The Buzz

Migration watch: Monarch butterflies have landed in Illinois

A monarch butterfly rest on the purple flowers of wild bergamot.
(Photo by Anthony Schalk)

Spring is creeping in ever so slowly all around us, and here's another exciting indication that warmer temperatures are right around the corner: Monarch butterflies are winging their way closer to us. The first reported sighting in Illinois came on March 30 in New Berlin, which is just west of Springfield. On the East Coast, they've made it as far north as Rhinebeck, New York.

Thanks to a map from Journey North, you can chart their progress based on reported sightings from citizen scientists.

Historically, the first sightings in Will County come sometime in May.


Program coordinator Suzy Lyttle said each year's migration can vary depending on the weather conditions they encounter along their journey. They're much more delicate than birds, she said, and they can't fly in the rain. Winds also can make a big difference. They normally can fly at speeds up to 20 mph, and favorable wind conditions can allow them to travel anywhere from 40 to 100 miles per day.

"From year to year, things change," Lyttle said of their annual trek north. "It just depends. Some years, they're early and some years, they're late."

While we are certain to see monarchs return to Will County, exactly how many varies from year to year as well. The monarchs are heading north from Mexico, and data shows this year's population was the second lowest number on record since monitoring began more than 30 years ago. The butterflies spend the winter in forests, and this year they were only documented in 2.2 acres of forest across multiple Mexican states. This winter's number is down 60% over last winter. For comparison, in the mid-1990s, wintering butterflies were found on approximately 45 acres of forests in Mexico. 

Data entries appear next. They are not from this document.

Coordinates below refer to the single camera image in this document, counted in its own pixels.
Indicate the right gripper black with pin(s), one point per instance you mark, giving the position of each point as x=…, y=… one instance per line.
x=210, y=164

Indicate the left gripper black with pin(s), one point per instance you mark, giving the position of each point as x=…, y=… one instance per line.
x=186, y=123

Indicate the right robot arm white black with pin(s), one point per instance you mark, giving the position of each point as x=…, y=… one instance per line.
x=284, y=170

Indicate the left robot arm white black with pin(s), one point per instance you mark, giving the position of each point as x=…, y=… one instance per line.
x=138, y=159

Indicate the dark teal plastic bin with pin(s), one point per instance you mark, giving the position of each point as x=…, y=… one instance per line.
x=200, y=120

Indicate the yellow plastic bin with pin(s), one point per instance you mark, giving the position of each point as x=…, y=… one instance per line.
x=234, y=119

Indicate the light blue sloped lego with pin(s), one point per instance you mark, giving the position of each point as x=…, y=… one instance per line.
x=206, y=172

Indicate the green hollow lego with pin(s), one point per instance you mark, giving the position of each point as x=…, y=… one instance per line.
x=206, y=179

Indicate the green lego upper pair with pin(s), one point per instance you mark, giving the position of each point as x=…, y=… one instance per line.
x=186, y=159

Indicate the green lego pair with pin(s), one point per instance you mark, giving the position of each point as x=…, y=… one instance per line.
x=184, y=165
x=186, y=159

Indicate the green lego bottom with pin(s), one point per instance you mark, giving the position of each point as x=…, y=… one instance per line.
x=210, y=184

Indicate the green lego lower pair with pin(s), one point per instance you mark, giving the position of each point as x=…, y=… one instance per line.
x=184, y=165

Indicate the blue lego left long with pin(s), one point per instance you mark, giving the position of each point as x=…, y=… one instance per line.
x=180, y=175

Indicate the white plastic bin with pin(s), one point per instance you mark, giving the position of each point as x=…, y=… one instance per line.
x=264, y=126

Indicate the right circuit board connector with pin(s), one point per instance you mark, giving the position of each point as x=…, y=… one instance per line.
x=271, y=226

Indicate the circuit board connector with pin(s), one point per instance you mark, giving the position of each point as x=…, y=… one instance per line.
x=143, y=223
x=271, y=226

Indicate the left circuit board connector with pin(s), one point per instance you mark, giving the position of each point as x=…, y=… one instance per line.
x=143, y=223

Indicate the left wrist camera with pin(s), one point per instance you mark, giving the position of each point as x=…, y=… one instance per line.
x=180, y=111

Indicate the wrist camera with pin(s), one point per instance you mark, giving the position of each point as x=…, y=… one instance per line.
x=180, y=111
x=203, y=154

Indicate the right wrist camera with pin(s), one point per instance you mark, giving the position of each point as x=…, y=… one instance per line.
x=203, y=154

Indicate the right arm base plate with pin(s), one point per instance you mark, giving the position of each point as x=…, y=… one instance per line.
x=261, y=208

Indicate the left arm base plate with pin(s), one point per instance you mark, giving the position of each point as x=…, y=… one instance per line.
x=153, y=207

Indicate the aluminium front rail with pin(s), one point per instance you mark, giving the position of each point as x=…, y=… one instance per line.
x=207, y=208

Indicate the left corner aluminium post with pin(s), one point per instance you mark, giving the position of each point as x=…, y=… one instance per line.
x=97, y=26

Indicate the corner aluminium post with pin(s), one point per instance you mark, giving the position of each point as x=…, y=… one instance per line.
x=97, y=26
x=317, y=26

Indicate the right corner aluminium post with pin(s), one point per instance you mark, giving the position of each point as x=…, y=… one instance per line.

In general, butterfly populations have plummeted in recent decades due to habitat loss, pesticide and herbicide use, and climate change.

You can get involved

Do you want to get in on the reporting action? It's simple and can be accomplished directly through the Journey North site. Just sign up for an account and you're all set. It only takes a minute to share your sighting. The data, which is submitted by more than 60,000 registered users in the U.S., Canada and Mexico, is used to better understand migratory species.